As soon as the line containing "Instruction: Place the" appears in the material below, start returning lines exactly, and end with the line containing "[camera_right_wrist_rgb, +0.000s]".

#### [INFORMATION SUPPLIED]
>>>

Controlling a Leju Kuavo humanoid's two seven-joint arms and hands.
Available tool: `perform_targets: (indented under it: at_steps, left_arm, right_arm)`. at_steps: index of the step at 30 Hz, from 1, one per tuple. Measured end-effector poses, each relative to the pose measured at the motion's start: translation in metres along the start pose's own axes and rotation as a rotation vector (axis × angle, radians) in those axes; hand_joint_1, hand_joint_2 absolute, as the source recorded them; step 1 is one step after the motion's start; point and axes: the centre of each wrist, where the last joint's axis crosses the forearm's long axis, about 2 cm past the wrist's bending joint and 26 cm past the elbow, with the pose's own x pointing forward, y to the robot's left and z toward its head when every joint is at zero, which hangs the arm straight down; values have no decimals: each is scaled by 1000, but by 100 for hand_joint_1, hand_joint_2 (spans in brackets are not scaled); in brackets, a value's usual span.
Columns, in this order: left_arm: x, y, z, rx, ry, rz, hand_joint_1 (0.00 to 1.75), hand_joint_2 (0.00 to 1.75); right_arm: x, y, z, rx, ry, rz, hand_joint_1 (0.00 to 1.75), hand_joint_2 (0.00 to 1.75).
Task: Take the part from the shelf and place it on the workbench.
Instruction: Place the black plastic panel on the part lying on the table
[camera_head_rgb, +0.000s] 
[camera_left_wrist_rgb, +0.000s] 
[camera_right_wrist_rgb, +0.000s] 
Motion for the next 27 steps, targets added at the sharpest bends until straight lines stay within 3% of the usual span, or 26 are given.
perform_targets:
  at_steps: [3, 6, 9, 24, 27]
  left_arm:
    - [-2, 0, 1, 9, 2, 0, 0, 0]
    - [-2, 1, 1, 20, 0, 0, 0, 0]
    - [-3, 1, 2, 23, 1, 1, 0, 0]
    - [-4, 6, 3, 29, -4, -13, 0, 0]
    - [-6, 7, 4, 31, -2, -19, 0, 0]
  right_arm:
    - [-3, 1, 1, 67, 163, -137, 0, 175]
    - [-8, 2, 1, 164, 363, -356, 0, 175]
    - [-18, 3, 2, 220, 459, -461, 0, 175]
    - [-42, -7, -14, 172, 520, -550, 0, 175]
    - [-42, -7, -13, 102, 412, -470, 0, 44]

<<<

#### [SOLUTION TO THIS TASK]
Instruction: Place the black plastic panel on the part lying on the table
[camera_head_rgb, +0.000s] 
[camera_left_wrist_rgb, +0.000s] 
[camera_right_wrist_rgb, +0.000s] 

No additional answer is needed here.